Im Sommer dieses Jahres, genauer gesagt am 16. Juli 2009, feiert die deutsche Automarke Audi ihren 100. Geburtstag. An diesem Tag vor genau einem Jahrhundert gründete der Deutsche August Horch die „August Horch Automobilwerke GmbH“, deren Name er ein Jahr später in „Audi Automobilwerke GmbH“ umbenennen musste. „Audi“ ist dabei ein Wortspiel und die lateinische Übersetzung vom Nachnamen des Gründers. Nach finanziellen Schwierigkeiten wurde Audi 1928 von der DKW in Chemnitz übernommen.
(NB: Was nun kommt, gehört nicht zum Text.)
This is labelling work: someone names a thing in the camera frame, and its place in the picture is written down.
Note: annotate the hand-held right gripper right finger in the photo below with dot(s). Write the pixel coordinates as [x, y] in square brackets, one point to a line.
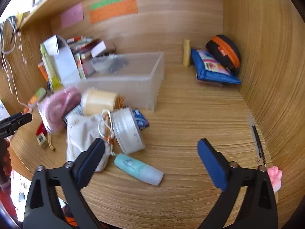
[212, 162]

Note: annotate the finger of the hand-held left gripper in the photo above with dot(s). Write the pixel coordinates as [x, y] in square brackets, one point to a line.
[20, 119]

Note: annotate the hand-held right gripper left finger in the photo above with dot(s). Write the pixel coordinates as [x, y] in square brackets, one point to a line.
[93, 162]

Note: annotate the mint green small bottle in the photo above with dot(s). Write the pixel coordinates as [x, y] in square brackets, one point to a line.
[133, 167]

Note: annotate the cream tape roll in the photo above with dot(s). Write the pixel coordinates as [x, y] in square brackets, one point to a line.
[97, 101]

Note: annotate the clear plastic storage box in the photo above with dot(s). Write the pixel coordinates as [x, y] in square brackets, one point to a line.
[133, 93]

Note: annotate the wooden desktop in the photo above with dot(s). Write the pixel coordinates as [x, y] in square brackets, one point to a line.
[190, 114]

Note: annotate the person's left hand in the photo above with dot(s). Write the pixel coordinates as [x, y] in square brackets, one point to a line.
[4, 158]

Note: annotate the small red box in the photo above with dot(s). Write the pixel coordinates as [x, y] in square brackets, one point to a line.
[41, 128]

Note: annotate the orange label sanitizer bottle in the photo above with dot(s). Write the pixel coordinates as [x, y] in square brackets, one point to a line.
[37, 97]

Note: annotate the clear black pen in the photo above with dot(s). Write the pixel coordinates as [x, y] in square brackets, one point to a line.
[257, 138]

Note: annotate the orange sunscreen tube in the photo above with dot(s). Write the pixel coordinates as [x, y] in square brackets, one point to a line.
[43, 71]

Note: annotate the yellow green spray bottle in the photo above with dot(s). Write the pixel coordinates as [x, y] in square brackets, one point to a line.
[51, 71]

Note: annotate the blue printed packet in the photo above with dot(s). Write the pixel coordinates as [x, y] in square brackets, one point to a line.
[141, 121]

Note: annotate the pink cat paw toy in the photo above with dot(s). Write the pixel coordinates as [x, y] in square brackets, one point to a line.
[274, 176]

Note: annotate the white folded handwritten paper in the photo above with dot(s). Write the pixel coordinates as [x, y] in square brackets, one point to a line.
[65, 64]

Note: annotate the fruit print box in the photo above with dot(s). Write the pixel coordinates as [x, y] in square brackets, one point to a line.
[79, 64]

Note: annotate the blue pencil case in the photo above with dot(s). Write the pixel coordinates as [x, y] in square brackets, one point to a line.
[214, 71]

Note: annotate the stack of books and cards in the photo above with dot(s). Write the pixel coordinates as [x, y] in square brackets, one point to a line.
[81, 44]

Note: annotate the white blank card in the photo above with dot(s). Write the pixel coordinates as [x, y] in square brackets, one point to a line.
[98, 49]

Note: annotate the yellow tube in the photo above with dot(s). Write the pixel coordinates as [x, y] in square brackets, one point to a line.
[186, 52]

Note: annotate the black orange zip pouch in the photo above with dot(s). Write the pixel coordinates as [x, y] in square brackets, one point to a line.
[226, 50]

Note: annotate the pink paper note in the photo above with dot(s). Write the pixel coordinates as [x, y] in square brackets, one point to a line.
[71, 15]

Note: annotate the orange paper note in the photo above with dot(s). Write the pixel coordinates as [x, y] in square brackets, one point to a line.
[112, 12]

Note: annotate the green paper note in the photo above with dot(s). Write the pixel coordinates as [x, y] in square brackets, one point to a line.
[107, 2]
Vier Jahre später schlossen sich die DKW, Audi, Horch und Wanderer zur „Auto-Union“ zusammen. Das Logo bildeten vier ineinander verankerte Ringe, welches bis zum heutigen Tag das Markenzeichen Audis ist. Bis zum Zweiten Weltkrieg ließ der Umsatz von Audi jedoch zu Wünschen übrig. Der gesamte Anteil an der deutschen Automobilproduktion in Deutschland betrug im Jahr 1938 gerade einmal 0,1%. Nach dem Krieg wurde die Marke „Audi“ vollständig aufgelöst und in einen VEB umgewandelt. In Westdeutschland kam es in Ingolstadt zur Neugründung der Auto-Union GmbH, die 1957 von Daimler-Benz AG und später von der Volkswagen AG übernommen wurde. VW war auch verantwortlich für den ersten Nachkriegs-Audi im Jahr 1965.

Durch den Audi 100 drei Jahre später wurde die Marke wieder präsenter im deutschen Alltag. 1971 begann eine der erfolgreichsten Werbekampagnen Deutschlands. Mit dem weltberühmten Slogan „Vorsprung durch Technik“ warb Audi für den Audi NSU Ro 80 und war erfolgreich. Der Slogan war noch erfolgreicher und wurde auch auf dem englischsprachigen Markt eingesetzt, wo er schnell Kult wurde. Selbst Rockbands wie Blur oder U2 zitierten den Slogan in Songs. Er beschrieb eindrucksvoll das Verlangen des Konsumenten nach „deutscher Perfektion“. Und ist auch heute noch, 38 Jahre nach Erscheinen, der Werbeslogan. Heutzutage gilt Audi mit Seat und Lamborghini als sportlich orientierte Warengruppe innerhalb der VW AG. Vor allem der Audi TT, der erstmals 1998 erschien, festigte Audis Status als Sportcoupéhersteller. Audis größte technsiche Innovation ist sicherlich bis heute der „quattro-Antrieb“, wo die Motorkraft auf alle vier Räder verteilt wird (Allradantrieb).

Mit dem dazugehörigen Auto „Audi quattro“ aus dem Jahr 1980 schuf man nebenbei eines der erfolgreichsten Modelle überhaupt. Aber nicht nur im privaten Bereich sondern auch im Rennsport war und ist Audi aktiv. Ob es um die Deutsche Tourenwagenmeisterschaft oder um das 24-Stunden-Rennen von Le Mans geht: Audi ist dabei und nimmt generell die vordersten Plätze ein. Erst im Jahr 2008 gewann Audi mit Rinaldo Capello wieder einmal die 24 Stunden von Le Mans. Und nicht nur das: Mit Allan McNish als Zweiten und Tom Kristensen als Dritten war das komplette Podium in Audi-Hand. Ein Erfolg der für sich spricht.

Im Februar 2009 findet in Ingolstadt, der Hauptzentrale des Unternehmens, anlässlich des – eher grob gerechneten – 100-jährigen Bestehens eine Ausstellung mit dem Namen „Treffen der Generationen – Effizienz im Wandel der Zeit“ statt. Gezeigt werden zwölf Fahrzeuge aus allen Dekaden Audis. Vom 1919er Modell „Slaby Beringer“ bis hin zum 2006er Rennwagen „Audi R10 Le Mans“, der logischerweise in Le Mans zum Einsatz kam: Die Ausstellung ist vielseitig und interessant. Bis zum letzten Tag im Februar dauert die Ausstellung an, bevor im März das eigentliche Fest beginnt. Mit „100 Jahre Audi“ wird der Marke dann in ganz großer Manier gehuldigt.